Mr. Warrum's argument gives the impression, notwithstanding his admissions of the existence of certain limitations to which we will refer later, that he advances in support of his conclusion as to Federal power two major propositions:

First, that a State has the absolute right to exclude any foreign' corporation from its borders or to admit such foreign corporation to business within the State upon such conditions, however arbitrary, as the State sees fit to impose.

Second, that the Federal Government, as an attribute of national sovereignty, possesses the same power, within its exclusive jurisdiction, as is possessed by the several States within their respective jurisdictions and, therefore, the Federal Government, like the State government, has the absolute right to exclude any corporation from interstate commerce or to admit any corporation to interstate commerce upon such conditions, however arbitrary. as the Federal Government sees fit to impose.

The first proposition asserts that a State in the exercise of its sovereign power may impose upon a foreign corporation, as a condition to its admission to engage in local business within the State, any regulation, however arbitrary, which it sees fit to impose. If there be no limit to the power of the State in that regard, then the State of Iowa, for example, may impose upon a corporation of Illinois there engaged in the mining of coal, as a condition to its operation of a coal retail yard within the State of Iowa, a complete scheme of regulation of the Illinois corporation, including not only its local retail business in Iowa over which, of course, it has power, but also its mining operations in Illinois and its interstate commerce in selling and shipping its coal to Iowa and to all other States to which the coal may be sent.
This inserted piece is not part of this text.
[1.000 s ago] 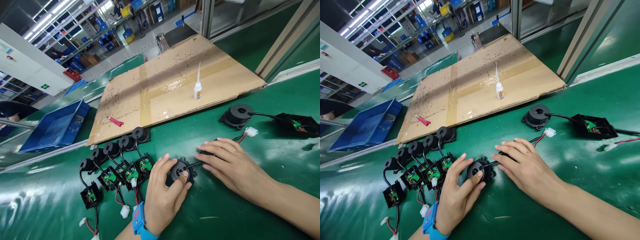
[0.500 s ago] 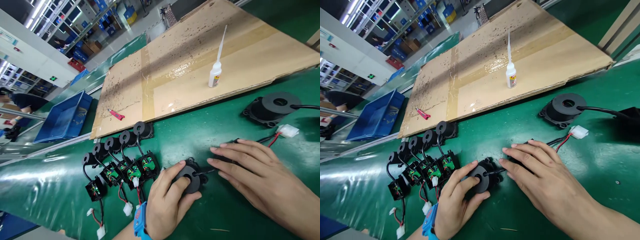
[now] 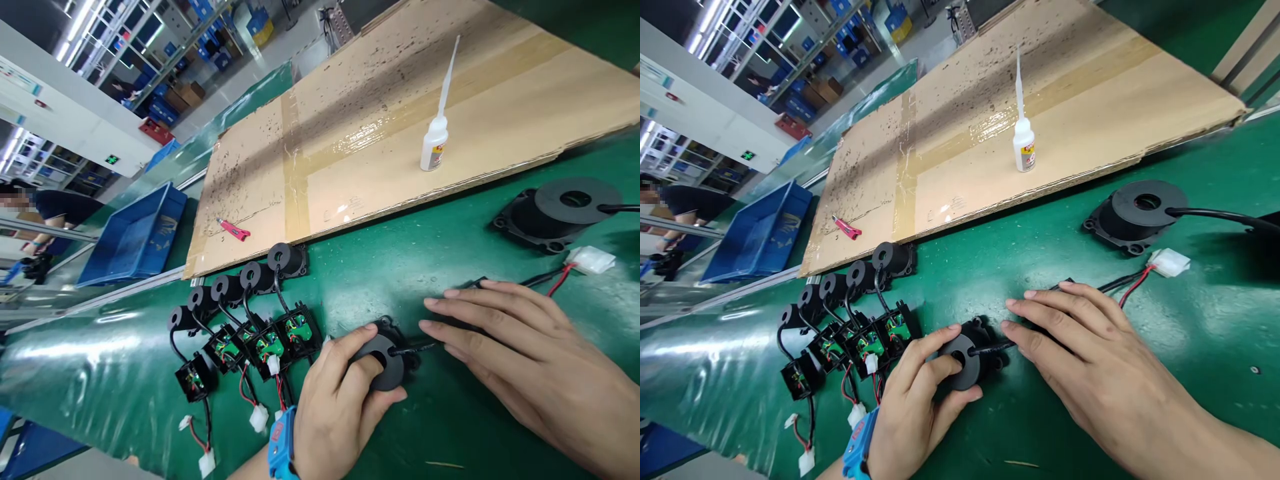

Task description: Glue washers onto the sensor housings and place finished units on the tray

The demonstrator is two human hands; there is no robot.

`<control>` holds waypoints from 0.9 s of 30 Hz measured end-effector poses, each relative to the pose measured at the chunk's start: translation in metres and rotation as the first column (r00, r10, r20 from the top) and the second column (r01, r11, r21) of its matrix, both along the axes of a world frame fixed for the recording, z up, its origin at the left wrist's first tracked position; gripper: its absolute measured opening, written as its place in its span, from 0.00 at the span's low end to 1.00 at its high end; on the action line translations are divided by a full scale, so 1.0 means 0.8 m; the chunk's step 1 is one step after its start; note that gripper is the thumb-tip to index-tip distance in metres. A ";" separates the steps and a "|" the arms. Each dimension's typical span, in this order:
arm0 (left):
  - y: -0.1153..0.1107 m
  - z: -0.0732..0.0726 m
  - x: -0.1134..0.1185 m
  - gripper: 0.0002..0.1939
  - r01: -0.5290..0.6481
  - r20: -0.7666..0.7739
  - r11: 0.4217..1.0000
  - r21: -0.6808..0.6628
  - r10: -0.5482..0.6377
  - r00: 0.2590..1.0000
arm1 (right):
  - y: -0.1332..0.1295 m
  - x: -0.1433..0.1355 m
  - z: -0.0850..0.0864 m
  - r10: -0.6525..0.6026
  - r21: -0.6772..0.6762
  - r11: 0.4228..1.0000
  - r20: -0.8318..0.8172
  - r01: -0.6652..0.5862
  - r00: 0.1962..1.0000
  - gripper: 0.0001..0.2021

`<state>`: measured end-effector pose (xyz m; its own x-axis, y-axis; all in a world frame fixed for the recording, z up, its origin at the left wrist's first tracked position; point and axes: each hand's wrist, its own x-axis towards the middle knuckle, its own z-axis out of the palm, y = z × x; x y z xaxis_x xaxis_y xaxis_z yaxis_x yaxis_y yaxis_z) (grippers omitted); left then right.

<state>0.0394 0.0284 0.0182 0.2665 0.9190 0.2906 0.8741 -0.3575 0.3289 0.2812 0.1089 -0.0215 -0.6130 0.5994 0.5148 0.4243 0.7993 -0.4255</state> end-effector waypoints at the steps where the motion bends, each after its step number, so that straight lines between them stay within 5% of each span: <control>1: 0.000 0.000 -0.001 0.12 0.013 0.005 1.000 -0.004 -0.013 1.000 | -0.001 -0.001 0.001 0.000 -0.009 1.000 -0.008 0.000 1.000 0.16; 9: -0.001 0.000 -0.021 0.11 0.171 0.024 0.983 -0.072 -0.170 0.985 | -0.018 0.004 0.005 0.137 -0.025 0.990 -0.006 -0.137 0.991 0.13; 13: 0.003 0.003 -0.030 0.13 0.216 0.219 0.956 -0.199 -0.172 0.960 | -0.032 0.007 0.001 0.174 -0.009 0.985 0.076 -0.174 0.982 0.16; 19: 0.007 0.005 -0.033 0.18 0.449 0.702 0.826 -0.340 -0.094 0.706 | -0.044 -0.002 0.020 0.077 -0.085 0.993 -0.097 -0.085 0.992 0.11; 27: -0.002 0.001 -0.025 0.19 0.606 0.875 0.715 -0.348 0.016 0.483 | -0.049 -0.001 0.046 0.106 -0.044 0.993 -0.137 -0.113 0.985 0.12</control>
The second proposition asserts that the Federal Government in the exercise of its assumed sovereignty may impose upon a corporation, as a condition to its admission to engage in interstate commerce, any regulation, however arbitrary, which it sees fit to impose. If that be true, the Federal Government, as a condition to permitting this assumed Illinois corporation to engage in interstate commerce in the sale and shipment of coal from Illinois to Iowa and other surrounding States, may impose upon that corporation a complete scheme of regulation not only of its interstate commerce but also of its intrastate business in the mining of coal in Illinois and in the conduct and management of retail coal yards in Iowa.
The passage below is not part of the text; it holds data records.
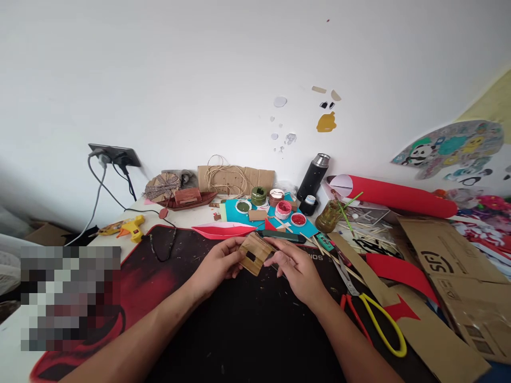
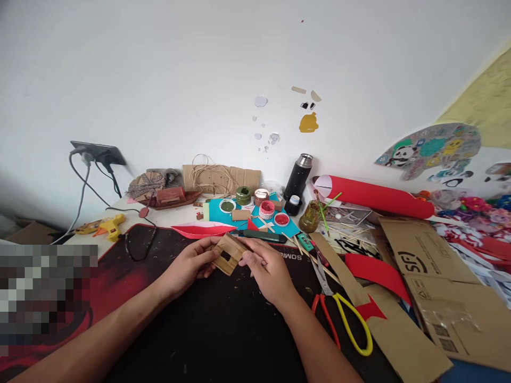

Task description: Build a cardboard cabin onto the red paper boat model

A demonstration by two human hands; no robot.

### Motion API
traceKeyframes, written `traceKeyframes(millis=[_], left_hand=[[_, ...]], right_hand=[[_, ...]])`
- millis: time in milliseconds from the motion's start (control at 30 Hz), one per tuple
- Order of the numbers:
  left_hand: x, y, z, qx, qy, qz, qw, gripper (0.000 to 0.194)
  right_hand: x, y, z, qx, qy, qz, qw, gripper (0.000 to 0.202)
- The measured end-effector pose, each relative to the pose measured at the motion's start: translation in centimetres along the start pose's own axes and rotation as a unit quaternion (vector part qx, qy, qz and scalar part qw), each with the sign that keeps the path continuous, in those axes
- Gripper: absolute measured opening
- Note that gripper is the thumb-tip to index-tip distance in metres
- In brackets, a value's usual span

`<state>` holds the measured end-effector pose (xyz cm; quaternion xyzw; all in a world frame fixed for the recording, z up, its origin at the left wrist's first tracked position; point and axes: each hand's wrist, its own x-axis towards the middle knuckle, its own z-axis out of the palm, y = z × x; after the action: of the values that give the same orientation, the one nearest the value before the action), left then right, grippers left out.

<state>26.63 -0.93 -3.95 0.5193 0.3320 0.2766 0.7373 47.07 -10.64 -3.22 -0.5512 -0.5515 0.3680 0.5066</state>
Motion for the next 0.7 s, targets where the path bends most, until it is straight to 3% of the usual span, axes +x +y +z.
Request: traceKeyframes(millis=[200,367,700], left_hand=[[0.0,-0.1,0.0,0.1,0.008,0.074,0.992,0.061],[0.1,-0.8,-0.2,0.16,0.054,0.121,0.978,0.059],[0.3,-1.2,-0.4,0.181,0.083,0.142,0.97,0.062]], right_hand=[[0.3,0.2,0.1,0.032,0.01,0.027,0.999,0.054],[0.3,0.2,0.2,0.077,0.001,0.049,0.996,0.049],[0.2,0.2,0.4,0.054,0.003,0.077,0.996,0.064]])
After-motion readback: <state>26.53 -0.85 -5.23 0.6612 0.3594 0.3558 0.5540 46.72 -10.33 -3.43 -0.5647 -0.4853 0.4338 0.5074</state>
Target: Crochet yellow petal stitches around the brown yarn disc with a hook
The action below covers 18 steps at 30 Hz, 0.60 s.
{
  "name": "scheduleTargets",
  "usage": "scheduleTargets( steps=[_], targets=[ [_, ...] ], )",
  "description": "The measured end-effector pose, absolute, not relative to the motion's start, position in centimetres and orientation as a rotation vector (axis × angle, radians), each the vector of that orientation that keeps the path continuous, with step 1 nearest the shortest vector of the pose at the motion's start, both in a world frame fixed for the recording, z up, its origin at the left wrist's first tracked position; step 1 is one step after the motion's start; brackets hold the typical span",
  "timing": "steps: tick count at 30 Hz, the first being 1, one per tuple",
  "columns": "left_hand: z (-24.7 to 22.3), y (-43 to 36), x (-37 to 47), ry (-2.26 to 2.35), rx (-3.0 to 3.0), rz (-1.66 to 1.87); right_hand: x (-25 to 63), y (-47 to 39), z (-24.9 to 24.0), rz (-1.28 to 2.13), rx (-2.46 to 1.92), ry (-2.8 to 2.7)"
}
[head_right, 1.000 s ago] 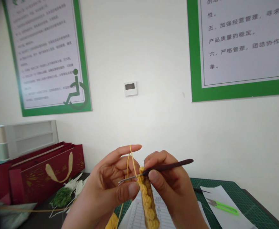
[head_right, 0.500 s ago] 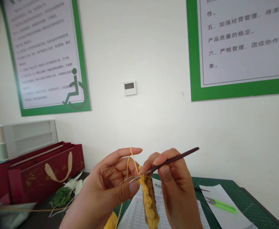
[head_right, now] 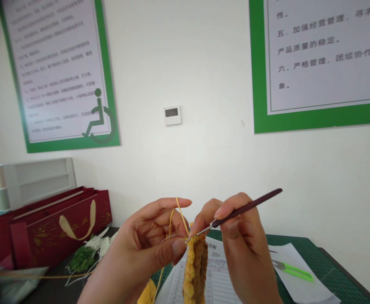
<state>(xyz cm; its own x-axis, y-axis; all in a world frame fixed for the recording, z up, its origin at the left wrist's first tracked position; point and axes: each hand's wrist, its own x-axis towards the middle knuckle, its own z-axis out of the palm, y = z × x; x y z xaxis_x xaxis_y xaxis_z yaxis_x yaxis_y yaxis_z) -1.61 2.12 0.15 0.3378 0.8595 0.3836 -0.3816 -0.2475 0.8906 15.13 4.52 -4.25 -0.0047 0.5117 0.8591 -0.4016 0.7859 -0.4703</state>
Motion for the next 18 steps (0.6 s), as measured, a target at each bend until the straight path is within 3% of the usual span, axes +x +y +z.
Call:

Thus, Mr. Warrum's argument leads to the conclusion that the State through its power as a sovereign to impose conditions upon corporations seeking admission to do business within its borders may exercise a complete and exclusive control over all the affairs of the corporation, both local and interstate; and that at the same time, the Federal Government, through its power as an attribute of its alleged sovereignty to impose conditions upon corporations seeking admission to engage in interstate commerce, may exercise a complete and exclusive control over all the affairs of the corporation, both interstate and local. Manifestly the two propositions can not stand together; one destroys the other. Both the State and the Federal Government can not exclusively and simultaneously occupy the entire field. The conclusion to which the principles stated by Mr. Warrum inevitably lead proves the fallacy of the propositions advanced by him. It is self-evident that there must be limitations upon the State and upon the Federal Government as to the conditions which either may impose upon corporations engaging in business within their respective jurisdictions.
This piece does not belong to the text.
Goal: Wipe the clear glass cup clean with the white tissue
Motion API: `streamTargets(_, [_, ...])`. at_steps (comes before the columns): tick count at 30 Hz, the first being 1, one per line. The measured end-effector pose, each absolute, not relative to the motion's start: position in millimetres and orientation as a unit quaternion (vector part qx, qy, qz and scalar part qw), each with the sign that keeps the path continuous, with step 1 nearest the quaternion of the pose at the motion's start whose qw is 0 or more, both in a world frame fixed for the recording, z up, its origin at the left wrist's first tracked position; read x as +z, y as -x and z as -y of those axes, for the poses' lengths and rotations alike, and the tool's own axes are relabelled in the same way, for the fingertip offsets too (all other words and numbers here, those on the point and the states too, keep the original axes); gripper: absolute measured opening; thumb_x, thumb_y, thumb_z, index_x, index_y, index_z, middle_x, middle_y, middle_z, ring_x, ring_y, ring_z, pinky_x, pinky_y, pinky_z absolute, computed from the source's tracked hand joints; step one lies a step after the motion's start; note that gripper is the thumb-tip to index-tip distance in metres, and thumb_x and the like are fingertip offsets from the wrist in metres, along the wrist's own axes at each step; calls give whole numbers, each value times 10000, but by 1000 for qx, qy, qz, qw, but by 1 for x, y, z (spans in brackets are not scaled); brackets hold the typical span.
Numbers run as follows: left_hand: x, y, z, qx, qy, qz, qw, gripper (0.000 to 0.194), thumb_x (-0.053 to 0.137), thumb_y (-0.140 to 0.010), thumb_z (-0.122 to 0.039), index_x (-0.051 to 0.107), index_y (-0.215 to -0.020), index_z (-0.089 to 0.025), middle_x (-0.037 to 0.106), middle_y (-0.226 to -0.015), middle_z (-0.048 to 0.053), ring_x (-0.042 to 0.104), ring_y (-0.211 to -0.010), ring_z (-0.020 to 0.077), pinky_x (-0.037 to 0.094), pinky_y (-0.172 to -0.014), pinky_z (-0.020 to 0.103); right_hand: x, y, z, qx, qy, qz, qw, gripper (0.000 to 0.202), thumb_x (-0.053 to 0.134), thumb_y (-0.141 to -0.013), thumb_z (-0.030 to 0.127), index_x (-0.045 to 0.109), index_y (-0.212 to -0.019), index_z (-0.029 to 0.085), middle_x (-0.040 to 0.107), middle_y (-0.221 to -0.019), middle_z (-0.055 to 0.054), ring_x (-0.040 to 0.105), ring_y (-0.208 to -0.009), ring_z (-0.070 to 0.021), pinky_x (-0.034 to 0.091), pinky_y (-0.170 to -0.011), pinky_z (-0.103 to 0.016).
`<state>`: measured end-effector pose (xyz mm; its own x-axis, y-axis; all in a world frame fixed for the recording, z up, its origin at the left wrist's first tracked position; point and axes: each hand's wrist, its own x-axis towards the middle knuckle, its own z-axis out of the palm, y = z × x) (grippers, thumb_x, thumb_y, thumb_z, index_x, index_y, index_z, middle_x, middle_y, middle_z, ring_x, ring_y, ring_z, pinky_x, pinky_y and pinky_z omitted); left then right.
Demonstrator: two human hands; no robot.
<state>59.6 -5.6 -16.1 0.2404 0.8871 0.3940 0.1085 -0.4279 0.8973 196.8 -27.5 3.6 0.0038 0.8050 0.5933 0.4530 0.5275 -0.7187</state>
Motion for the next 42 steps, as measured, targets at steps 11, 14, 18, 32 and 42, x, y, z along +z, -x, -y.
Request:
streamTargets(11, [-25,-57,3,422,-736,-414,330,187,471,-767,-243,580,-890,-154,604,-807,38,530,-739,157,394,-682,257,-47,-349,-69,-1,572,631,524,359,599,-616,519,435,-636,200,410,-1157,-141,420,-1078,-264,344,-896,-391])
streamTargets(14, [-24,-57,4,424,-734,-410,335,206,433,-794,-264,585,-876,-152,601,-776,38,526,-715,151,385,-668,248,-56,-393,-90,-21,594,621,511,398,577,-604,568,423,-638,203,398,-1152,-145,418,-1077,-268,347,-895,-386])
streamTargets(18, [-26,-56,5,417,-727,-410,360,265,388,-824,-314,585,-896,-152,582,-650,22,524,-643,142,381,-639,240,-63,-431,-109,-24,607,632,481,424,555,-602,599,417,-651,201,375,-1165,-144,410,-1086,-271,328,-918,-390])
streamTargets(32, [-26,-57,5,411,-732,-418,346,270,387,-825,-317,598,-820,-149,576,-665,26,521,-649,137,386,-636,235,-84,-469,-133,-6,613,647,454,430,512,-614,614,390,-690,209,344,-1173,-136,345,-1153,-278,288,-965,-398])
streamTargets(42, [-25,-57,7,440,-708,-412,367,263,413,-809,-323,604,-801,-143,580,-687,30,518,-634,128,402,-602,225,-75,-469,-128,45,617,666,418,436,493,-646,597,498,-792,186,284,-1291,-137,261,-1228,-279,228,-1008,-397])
We submit that the correct rule is that a State can not impose any and every condition which it may see fit upon the right of a foreign corporation to engage in business within its borders and that the Federal Government can not impose any and every condition which it may see fit upon the right to engage in interstate commerce. As soon as the conditions imposed by either one transgress the limit of its authority and extend into the field exclusively under the control of the other the act becomes repugnant to the Federal Constitution, the supreme law of the land.

That this is so with respect to the Federal Government, we have already shown in the citation of the cases dealing with the child-labor and employers' liability statutes.